**INSTRUCTIONS FOR THE TASK:** Copy the lines below, word for word, from the first through the line containing "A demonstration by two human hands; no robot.". Leave the pictures out.

**MATERIAL PROVIDED:**
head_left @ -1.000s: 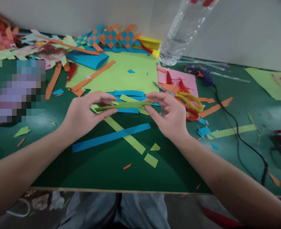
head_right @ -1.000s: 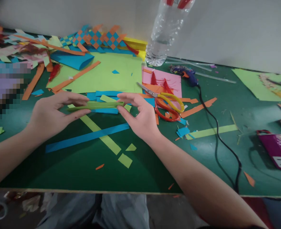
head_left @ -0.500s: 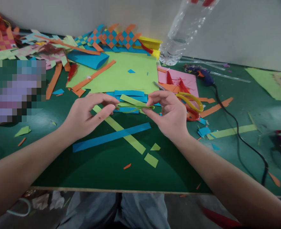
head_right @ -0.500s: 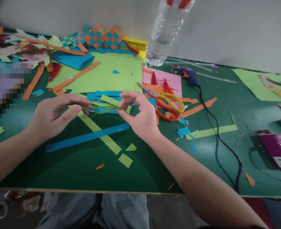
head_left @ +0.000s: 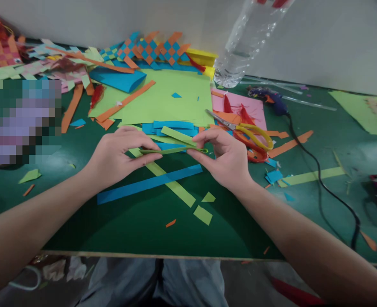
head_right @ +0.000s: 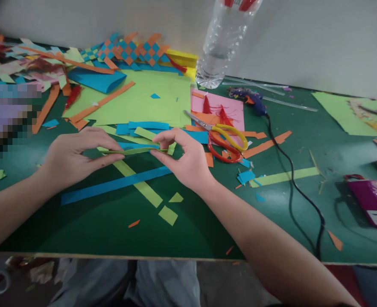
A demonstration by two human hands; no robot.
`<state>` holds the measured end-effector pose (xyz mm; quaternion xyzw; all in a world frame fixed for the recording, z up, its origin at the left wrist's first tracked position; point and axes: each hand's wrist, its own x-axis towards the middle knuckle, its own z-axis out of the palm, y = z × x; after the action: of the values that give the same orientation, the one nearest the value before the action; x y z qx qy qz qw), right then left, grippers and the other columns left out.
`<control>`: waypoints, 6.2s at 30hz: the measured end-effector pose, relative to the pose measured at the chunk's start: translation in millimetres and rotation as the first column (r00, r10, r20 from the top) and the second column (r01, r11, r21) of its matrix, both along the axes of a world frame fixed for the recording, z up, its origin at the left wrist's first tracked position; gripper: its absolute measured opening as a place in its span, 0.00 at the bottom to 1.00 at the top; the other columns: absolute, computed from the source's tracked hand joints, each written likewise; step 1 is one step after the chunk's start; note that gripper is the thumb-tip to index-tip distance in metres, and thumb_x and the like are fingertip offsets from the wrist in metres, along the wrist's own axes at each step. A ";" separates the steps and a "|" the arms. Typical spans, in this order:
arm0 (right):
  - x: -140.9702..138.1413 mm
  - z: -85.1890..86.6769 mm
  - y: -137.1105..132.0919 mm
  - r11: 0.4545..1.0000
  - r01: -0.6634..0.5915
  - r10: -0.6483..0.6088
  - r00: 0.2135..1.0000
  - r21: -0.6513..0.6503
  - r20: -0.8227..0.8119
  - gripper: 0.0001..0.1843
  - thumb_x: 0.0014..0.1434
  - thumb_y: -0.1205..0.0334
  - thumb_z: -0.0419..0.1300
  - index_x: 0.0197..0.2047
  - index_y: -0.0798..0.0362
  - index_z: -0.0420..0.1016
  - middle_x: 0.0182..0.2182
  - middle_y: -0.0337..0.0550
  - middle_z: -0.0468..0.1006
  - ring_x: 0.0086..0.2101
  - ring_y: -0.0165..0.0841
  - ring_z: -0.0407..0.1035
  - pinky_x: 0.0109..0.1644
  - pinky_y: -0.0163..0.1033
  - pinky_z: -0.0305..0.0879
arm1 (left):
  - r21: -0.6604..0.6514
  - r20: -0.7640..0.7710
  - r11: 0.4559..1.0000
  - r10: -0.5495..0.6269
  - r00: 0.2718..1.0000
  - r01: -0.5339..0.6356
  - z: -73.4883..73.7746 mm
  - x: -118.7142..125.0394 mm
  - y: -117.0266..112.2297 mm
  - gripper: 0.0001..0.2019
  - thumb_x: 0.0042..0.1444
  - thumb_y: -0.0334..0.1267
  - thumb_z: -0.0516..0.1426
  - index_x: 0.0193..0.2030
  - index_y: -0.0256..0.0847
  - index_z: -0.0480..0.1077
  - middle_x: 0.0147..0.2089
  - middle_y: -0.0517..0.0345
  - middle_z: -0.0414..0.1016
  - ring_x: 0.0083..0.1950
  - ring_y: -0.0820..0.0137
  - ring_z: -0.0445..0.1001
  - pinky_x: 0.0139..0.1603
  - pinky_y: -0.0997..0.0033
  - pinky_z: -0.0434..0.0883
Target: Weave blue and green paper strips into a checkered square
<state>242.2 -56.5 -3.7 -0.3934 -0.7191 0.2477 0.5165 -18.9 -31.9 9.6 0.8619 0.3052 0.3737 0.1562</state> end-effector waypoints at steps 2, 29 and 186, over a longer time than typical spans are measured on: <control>0.3 1.3 -0.8 1.000 -0.002 0.000 0.999 0.027 0.045 0.08 0.60 0.67 0.69 0.43 0.47 0.79 0.31 0.35 0.77 0.35 0.31 0.73 0.45 0.41 0.73 | -0.002 -0.006 1.000 0.014 1.000 -0.014 -0.5 -0.4 0.2 0.04 0.65 0.39 0.64 0.38 0.47 0.78 0.35 0.61 0.84 0.38 0.65 0.81 0.50 0.61 0.74; -1.4 3.8 -2.4 0.967 0.157 -0.157 0.987 -0.200 0.020 0.05 0.57 0.60 0.72 0.36 0.50 0.85 0.32 0.39 0.86 0.34 0.34 0.80 0.38 0.40 0.76 | -0.340 -0.001 0.927 0.169 0.986 -0.159 12.7 6.7 -7.7 0.08 0.63 0.43 0.62 0.38 0.48 0.84 0.35 0.63 0.87 0.36 0.66 0.85 0.44 0.69 0.82; 4.1 2.0 -1.0 0.955 0.057 -0.224 0.781 0.290 0.584 0.19 0.67 0.53 0.62 0.25 0.49 0.73 0.23 0.37 0.77 0.31 0.35 0.68 0.52 0.52 0.59 | 0.136 -0.467 0.991 0.062 0.882 0.002 -8.8 -2.9 7.7 0.20 0.76 0.48 0.46 0.52 0.46 0.79 0.51 0.51 0.82 0.52 0.57 0.79 0.54 0.53 0.68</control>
<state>246.3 -57.5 -1.8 -0.4349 -0.8412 -0.0272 0.3203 -21.8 -24.2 0.8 0.9303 0.3219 0.1753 0.0142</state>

**FINAL ANSWER:**
head_left @ -1.000s: 
head_right @ -1.000s: 
head_left @ -0.500s: 
head_right @ -0.500s: 
head_left @ +0.000s: 
head_right @ +0.000s: 
A demonstration by two human hands; no robot.

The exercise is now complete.